Michael Arrington's Munich "bother"
When he wanted to compare the importance of local news versus universal news, the Irish poet Patrick Kavanagh took the microcosm of the parish and then created his Epic from a dash of tribalism, a hint of violence and fistful of territoriality. "That was the year of the Munich bother," Kavanagh noted, putting Neville Chamberlain's 1938 dream of "peace for our time" in perspective.
Alpha blogger Michael Arrington had his moment of "Munich bother" on Monday. But the spat was, actually, a spit: "Yesterday as I was leaving the DLD Conference in Munich, Germany someone walked up to me and quite deliberately spat in my face." Whoa! Arrington had taken part in the innocently titled "New Media Models" discussion with Jeff Jarvis (Buzzmachine), Carolyn McCall (The Guardian), Tyler Brulé (Monocle) and Jochen Wegner (FOCUS), when, suddenly, Splat! But why?
Well, Arrington is powerful, which angers some people, and TechCrunch has never been afraid to call a clone a clone, which angers others. Arrington is also argumentative, abrasive and, some would say, aggressive. Reasons enough for (deranged) people to smear him. And if you've got time to watch this video of the discussion, you'll see that he does not exactly endear himself to others.

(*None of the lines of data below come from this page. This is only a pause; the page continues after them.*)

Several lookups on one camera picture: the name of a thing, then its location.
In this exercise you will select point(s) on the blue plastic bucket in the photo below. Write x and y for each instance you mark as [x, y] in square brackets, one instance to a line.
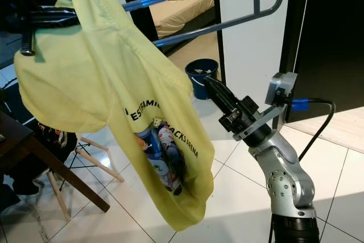
[199, 86]

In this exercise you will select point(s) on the bed with beige sheet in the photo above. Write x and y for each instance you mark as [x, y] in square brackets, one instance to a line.
[182, 15]

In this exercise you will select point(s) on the black door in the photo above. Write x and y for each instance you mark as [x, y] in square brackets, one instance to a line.
[330, 38]

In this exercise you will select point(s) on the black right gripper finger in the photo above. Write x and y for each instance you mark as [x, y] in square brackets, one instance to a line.
[230, 95]
[217, 101]

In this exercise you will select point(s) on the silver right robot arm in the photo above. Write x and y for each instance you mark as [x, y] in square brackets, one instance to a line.
[290, 186]

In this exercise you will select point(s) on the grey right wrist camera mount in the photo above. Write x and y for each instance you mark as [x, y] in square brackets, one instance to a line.
[281, 88]

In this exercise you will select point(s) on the grey blue hanger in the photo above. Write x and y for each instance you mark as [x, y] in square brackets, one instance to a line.
[227, 22]

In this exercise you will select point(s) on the dark wooden table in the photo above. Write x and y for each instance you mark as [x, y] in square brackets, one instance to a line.
[45, 152]

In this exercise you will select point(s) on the yellow printed t-shirt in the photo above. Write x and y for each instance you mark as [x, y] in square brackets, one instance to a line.
[91, 83]

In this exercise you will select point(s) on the black patterned cloth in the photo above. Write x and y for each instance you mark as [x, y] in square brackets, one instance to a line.
[57, 140]

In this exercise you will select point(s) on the white chair wooden legs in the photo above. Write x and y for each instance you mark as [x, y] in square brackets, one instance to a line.
[102, 165]

One of Carolyn McCall's guardianistas ground out a juvenile piece about the DLD discussion and the conference blog has an account of the panel exchanges in rather cryptic English, but there's nothing in either piece to suggest that Arrington said anything specific that upset some well-connected participant, who then spitefully spat at him. (Note: DLD is an invitation-only conference.) Still, the TechCrunch founder seems to be aware that he's been burning the candle at both ends because he concluded his Tuesday post as follows:
"I've decided the right thing to do is take some time off and get a better perspective on what I'm spending my life doing. I'll be taking most of February off from writing, and decide what the best future for me is while sitting on a beach somewhere far away from my iPhone and laptop."